Parameter parsing API unification will cause some functions to behave more or less strict when it comes to type juggling
Removed the following extensions: ext/mhash (see ext/hash), ext/msql, ext/pspell (see ext/enchant), ext/sybase (see ext/sybase_ct)
Moved the following extensions to PECL: ext/ming, ext/fbsql, ext/ncurses, ext/fdf
Removed zend.ze1_compatibility_mode
See the upgrading guide for other minor changes

All users of PHP, especially those using earlier PHP 5 releases are advised to test this release as the final release of PHP 5.3.0 will eventually obsolete the 5.2 branch of PHP.

For users upgrading from previous PHP 5 releases there is an upgrading guide available here, detailing the changes between those releases and PHP 5.3.0.

Please also note that we are aware of issues surrounding float/integer handling in some edge cases (some of which have been introduced in PHP 5.2.0), as well as a crash bug in NSAPI, that will be fixed in PHP 5.3.0RC2. These issues however do not prevent wide spread testing of PHP 5.3.0RC1 as users can now rely on the feature set and implementation decisions no longer being changed.

For a full list of changes in PHP 5.3.0, see the CVS NEWS file.

PHP 5.2.9-1 released! cURL security fix

pierrejoye — Sat, 14 Mar 2009 17:15:57 GMT

The PHP Development Team would like to announce the availability of a new Windows build of PHP - PHP 5.2.9-1

This release focuses on fixing a security flaw introduced by the cURL library (CVE-2009-0037). Please see the following for a full description: http://curl.haxx.se/docs/adv_20090303.html

Please note that the affected features are disabled when open_basedir or safe_mode are enabled.

Note: Only the Windows packages are affected and no change in PHP sources has been made.

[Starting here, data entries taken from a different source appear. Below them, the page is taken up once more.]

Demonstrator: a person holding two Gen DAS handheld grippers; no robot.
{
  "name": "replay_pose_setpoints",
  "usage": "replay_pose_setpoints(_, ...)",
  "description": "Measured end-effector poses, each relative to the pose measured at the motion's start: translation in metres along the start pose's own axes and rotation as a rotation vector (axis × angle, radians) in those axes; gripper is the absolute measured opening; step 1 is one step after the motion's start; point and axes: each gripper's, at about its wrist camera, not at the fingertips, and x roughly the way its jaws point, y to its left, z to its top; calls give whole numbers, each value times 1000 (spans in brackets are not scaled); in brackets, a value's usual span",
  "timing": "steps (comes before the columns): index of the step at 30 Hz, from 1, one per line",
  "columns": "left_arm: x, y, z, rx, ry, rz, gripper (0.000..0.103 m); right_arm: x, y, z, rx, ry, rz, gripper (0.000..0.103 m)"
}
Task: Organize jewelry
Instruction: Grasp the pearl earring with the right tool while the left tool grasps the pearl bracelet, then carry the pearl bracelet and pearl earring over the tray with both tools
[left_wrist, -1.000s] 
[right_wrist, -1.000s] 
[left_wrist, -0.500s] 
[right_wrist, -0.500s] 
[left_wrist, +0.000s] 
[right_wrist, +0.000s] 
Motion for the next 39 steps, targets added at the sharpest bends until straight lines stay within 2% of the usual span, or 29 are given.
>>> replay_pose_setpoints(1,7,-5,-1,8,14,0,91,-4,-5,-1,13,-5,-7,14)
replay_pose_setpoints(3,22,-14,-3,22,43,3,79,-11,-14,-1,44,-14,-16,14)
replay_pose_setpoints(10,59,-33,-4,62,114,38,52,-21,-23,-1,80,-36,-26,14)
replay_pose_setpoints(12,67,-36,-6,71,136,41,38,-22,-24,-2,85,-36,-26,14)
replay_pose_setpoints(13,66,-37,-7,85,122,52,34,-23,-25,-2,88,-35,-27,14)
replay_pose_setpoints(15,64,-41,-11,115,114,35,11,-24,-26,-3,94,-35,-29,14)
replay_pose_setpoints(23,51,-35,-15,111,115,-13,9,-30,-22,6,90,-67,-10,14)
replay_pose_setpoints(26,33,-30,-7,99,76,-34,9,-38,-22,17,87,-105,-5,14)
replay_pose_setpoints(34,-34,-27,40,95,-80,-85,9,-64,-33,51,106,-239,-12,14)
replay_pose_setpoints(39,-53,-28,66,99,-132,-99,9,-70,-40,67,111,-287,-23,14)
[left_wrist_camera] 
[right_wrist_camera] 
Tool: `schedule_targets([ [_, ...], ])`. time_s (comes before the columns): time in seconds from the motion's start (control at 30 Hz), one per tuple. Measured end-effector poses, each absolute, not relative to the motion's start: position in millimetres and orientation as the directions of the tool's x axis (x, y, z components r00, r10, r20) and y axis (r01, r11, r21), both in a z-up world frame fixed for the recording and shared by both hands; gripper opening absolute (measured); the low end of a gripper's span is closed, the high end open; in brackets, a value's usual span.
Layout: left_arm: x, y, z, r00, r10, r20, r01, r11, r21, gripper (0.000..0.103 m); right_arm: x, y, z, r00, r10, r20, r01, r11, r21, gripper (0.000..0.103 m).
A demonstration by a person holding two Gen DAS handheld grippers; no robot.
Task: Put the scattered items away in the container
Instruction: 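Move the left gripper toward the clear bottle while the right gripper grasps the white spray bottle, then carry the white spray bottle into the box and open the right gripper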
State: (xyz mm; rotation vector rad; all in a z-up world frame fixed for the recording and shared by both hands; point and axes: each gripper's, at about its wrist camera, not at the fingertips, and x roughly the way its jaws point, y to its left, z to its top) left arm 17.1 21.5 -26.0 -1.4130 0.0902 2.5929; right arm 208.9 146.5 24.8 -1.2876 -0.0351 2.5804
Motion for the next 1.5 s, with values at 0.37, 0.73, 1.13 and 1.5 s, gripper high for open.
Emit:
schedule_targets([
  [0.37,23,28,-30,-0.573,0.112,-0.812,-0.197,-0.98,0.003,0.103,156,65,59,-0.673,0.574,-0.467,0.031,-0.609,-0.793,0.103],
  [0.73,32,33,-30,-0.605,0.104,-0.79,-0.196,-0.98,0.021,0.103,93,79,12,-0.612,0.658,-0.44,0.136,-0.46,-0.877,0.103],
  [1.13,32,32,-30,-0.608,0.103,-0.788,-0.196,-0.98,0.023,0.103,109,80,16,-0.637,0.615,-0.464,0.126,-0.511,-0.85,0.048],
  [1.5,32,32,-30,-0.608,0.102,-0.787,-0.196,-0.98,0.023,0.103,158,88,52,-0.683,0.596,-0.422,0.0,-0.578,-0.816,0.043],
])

Binaries are available in our downloads page

PHP 5.2.9 released!

pierrejoye — Fri, 27 Feb 2009 00:32:05 GMT

The PHP development team would like to announce the immediateavailability of PHP 5.2.9. This release focuses on improving the stability ofthe PHP 5.2.x branch with over 50 bug fixes, several of which are security related.All users of PHP are encouraged to upgrade to this release.

Security Enhancements and Fixes in PHP 5.2.9:

Fixed security issue in imagerotate(), background colour isn't validated correctly with a non truecolour image. Reported by Hamid Ebadi, APA Laboratory (Fixes CVE-2008-5498). (Scott)
Fixed a crash on extract in zip when files or directories entry names contain a relative path. (Pierre)
Fixed explode() behavior with empty string to respect negative limit. (Shire)
Fixed a segfault when malformed string is passed to json_decode(). (Scott)

Further details about the PHP 5.2.9 can be found in the release announcement for 5.2.9 the full list of changes is available in the ChangeLog for PHP 5.